The following descriptions give an overview of the operation of each
of the metrics. Because implementation details can sometimes vary,
the exact implementation is specified in C in the Daala tools
repository [DAALA-GIT].
Unless otherwise specified, all of the metrics described below only
apply to the luma plane, individually by frame. When applied to the
video, the scores of each frame are averaged to create the final
score.
Codecs are allowed to internally use downsampling, but must include a
normative upsampler, so that the metrics run at the same resolution
as the source video. In addition, some metrics, such as PSNR and
FASTSSIM, have poor behavior on downsampled images, so it must be
noted in test results if downsampling is in effect.
3.1. Overall PSNR
PSNR is a traditional signal quality metric, measured in decibels.

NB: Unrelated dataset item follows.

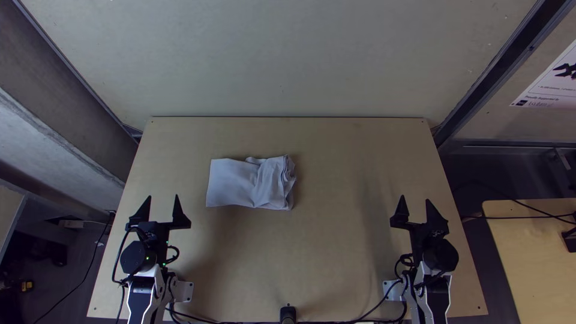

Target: Fold the t-shirt

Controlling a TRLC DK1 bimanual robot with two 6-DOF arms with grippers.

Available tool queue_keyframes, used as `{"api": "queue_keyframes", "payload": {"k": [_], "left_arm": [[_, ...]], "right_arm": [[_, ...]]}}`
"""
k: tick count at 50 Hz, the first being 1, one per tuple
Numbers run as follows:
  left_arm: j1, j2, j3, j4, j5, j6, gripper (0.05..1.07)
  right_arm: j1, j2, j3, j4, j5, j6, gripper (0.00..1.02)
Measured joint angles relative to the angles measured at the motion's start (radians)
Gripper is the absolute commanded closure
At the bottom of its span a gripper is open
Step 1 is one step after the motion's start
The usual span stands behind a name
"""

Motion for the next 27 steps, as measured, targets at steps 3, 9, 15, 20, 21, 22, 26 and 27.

It is directly drived from mean square error (MSE), or its square
root (RMSE). The formula used is:
20 * log10 ( MAX / RMSE )
or, equivalently:
10 * log10 ( MAX^2 / MSE )
where the error is computed over all the pixels in the video, which
is the method used in the dump_psnr.c reference implementation.
This metric may be applied to both the luma and chroma planes, with
all planes reported separately.
3.2. Frame-averaged PSNR
PSNR can also be calculated per-frame, and then the values averaged
together. This is reported in the same way as overall PSNR.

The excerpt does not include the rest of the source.